■ TASK DESCRIPTION
Return the data below exactly, but only from the line containing "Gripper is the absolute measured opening" through the line containing "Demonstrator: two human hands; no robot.", with both of those lines included.

■ RECORDED INFORMATION
***

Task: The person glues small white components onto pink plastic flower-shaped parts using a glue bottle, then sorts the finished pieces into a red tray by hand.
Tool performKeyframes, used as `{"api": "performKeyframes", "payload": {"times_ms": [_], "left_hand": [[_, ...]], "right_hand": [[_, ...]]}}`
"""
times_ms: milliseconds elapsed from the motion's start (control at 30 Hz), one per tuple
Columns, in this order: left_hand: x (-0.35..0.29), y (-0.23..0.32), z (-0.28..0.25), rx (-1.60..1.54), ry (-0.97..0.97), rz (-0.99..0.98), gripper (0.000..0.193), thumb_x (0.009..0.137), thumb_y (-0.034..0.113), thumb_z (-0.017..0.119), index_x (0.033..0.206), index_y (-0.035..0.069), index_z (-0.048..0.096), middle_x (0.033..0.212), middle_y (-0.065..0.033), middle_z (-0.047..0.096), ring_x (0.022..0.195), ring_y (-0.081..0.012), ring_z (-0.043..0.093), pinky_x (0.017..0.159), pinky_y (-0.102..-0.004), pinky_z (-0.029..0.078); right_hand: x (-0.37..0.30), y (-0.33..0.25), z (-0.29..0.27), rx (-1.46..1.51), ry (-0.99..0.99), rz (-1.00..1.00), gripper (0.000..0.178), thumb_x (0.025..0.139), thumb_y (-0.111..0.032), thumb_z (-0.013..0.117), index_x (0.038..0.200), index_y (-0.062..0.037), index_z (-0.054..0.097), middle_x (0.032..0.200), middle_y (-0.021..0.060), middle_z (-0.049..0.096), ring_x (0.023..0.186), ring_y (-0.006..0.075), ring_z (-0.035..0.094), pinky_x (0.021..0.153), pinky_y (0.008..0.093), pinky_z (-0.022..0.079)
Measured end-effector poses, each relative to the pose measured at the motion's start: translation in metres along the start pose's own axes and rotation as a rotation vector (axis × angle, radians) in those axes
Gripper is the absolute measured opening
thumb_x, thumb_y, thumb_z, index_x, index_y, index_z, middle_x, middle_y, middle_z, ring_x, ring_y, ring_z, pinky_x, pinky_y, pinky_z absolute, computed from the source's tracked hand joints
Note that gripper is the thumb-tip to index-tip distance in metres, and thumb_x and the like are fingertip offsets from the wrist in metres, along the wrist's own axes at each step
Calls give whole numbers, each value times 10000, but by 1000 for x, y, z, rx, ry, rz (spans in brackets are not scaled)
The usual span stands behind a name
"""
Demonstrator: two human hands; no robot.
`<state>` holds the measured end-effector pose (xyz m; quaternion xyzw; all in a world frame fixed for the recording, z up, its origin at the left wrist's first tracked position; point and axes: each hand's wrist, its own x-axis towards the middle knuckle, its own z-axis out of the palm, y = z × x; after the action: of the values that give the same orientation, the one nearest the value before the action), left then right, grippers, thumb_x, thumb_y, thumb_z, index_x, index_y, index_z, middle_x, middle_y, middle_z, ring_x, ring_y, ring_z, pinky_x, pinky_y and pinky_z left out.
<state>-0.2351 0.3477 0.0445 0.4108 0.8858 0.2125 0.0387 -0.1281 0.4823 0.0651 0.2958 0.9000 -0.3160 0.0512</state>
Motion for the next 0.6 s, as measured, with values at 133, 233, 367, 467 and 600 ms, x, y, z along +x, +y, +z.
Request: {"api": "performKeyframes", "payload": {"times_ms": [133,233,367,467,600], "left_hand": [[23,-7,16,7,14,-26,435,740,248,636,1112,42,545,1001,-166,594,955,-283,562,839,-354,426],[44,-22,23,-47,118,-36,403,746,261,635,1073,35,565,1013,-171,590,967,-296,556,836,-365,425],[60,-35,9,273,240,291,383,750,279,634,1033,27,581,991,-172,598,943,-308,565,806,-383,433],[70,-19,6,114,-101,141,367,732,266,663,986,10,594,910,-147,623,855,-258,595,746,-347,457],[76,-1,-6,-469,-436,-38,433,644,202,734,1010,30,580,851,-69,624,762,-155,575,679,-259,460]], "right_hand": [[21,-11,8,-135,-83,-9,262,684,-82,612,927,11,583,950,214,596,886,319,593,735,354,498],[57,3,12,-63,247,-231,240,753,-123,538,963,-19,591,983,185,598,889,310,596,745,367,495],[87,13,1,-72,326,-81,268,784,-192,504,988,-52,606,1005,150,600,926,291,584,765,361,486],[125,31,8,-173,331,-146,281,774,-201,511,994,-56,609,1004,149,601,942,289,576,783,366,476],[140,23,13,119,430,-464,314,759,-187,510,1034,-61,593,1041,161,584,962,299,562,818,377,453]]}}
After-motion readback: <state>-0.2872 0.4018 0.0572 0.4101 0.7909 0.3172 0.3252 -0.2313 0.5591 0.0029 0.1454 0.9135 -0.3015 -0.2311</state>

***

■ COMPLETED TASK
Gripper is the absolute measured opening
thumb_x, thumb_y, thumb_z, index_x, index_y, index_z, middle_x, middle_y, middle_z, ring_x, ring_y, ring_z, pinky_x, pinky_y, pinky_z absolute, computed from the source's tracked hand joints
Note that gripper is the thumb-tip to index-tip distance in metres, and thumb_x and the like are fingertip offsets from the wrist in metres, along the wrist's own axes at each step
Calls give whole numbers, each value times 10000, but by 1000 for x, y, z, rx, ry, rz (spans in brackets are not scaled)
The usual span stands behind a name
"""
Demonstrator: two human hands; no robot.

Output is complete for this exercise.